# DATA BELOW
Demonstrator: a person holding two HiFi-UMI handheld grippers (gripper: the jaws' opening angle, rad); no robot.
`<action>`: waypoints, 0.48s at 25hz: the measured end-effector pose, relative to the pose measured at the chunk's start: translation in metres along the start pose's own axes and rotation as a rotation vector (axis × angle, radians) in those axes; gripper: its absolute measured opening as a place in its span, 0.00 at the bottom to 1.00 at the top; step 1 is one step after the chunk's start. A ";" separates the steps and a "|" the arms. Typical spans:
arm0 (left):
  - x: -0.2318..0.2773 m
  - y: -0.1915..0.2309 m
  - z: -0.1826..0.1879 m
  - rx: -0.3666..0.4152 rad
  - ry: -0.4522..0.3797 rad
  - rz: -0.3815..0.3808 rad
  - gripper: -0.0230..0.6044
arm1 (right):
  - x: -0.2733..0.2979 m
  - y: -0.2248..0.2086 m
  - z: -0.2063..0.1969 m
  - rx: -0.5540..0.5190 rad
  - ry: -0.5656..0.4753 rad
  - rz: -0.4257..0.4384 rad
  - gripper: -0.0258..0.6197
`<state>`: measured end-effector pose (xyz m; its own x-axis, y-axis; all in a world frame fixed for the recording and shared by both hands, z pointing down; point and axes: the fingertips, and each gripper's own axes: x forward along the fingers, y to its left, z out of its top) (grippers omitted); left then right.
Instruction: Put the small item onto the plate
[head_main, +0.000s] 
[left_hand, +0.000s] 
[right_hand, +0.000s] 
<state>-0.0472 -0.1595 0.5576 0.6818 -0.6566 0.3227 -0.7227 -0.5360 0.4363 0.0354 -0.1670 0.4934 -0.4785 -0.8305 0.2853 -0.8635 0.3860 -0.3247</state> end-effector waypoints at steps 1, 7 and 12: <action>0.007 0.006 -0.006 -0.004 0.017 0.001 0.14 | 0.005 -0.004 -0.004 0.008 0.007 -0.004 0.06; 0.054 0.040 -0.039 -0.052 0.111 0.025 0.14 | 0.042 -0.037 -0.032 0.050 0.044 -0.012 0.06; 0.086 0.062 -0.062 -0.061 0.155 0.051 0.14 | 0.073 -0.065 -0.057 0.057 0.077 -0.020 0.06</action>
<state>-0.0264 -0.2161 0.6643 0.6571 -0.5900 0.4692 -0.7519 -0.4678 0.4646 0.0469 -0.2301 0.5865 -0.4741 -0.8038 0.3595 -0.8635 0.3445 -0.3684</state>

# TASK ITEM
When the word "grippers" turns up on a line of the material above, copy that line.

# YOUR SOLUTION
Demonstrator: a person holding two HiFi-UMI handheld grippers (gripper: the jaws' opening angle, rad); no robot.
`<state>`: measured end-effector pose (xyz m; its own x-axis, y-axis; all in a world frame fixed for the recording and shared by both hands, z pointing down; point and axes: the fingertips, and each gripper's own axes: x forward along the fingers, y to its left, z out of its top) (grippers omitted); left then right.

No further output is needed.